Forward-looking Design
To be refined in separate ontology session (2026-Q2). This document proposes conceptual design and pilot scope.
Knowledge Feature Store Expansion
Problem Definition: Why Feature Store Alone Is Insufficient
Traditional Feature Stores (Feast, SageMaker Feature Store, Tecton) are optimized for efficiently providing scalar values and embedding vectors.
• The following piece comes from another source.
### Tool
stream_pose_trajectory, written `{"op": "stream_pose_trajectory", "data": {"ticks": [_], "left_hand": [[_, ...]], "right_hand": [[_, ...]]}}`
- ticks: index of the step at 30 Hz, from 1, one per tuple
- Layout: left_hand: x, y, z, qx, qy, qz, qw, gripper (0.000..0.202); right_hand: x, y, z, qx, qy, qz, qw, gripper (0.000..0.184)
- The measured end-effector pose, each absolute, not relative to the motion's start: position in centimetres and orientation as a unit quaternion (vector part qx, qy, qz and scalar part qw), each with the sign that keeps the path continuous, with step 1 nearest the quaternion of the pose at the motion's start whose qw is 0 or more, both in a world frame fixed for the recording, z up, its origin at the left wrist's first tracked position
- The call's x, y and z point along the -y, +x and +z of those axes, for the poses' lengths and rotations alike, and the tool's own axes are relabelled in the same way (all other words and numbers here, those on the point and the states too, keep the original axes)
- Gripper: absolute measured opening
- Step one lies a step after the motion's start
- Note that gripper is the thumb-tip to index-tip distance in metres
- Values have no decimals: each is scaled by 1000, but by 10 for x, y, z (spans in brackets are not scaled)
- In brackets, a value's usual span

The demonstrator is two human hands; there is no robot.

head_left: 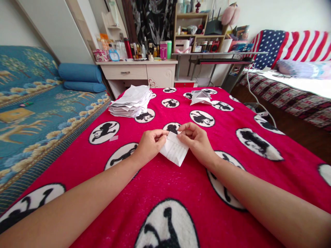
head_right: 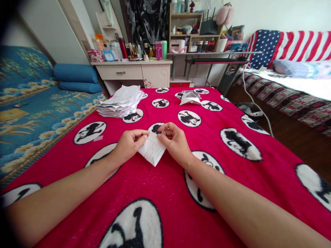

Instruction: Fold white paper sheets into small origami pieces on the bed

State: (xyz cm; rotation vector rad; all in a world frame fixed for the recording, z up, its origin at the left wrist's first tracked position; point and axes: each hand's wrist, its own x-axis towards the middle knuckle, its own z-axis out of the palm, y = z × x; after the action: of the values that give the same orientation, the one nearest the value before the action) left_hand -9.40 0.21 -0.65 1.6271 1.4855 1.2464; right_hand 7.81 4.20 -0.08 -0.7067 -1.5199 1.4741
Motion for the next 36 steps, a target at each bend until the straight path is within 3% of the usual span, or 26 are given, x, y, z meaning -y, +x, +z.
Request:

However, in Agentic AI environments, the following limitations emerge:
Traditional Feature Store Limitations
Specific Problem Cases:
-
Absence of Entity Relations → Hallucinations
- Question: "What devices are connected to customer A's recent contracts?"
- Traditional FS: Returns customer embedding and contract embedding separately
- Result: LLM connects unrelated devices causing hallucination
- Required:
(Customer)-[:HAS_CONTRACT]->(Contract)-[:USES]->(Device)relationship
-
Absence of Ontology → Domain Term Misunderstanding
- Question: "Usage patterns of Premium grade users"
- Traditional FS: Treats 'Premium' as simple string
- Result: Cannot understand relationships with 'VIP', 'Gold', 'Platinum'
- Required:
Premium subClassOf HighValueCustomer,VIP equivalentTo Premiumdefinition
-
Absence of Provenance → Audit Failure
- Requirement: "What is the data source for this answer?"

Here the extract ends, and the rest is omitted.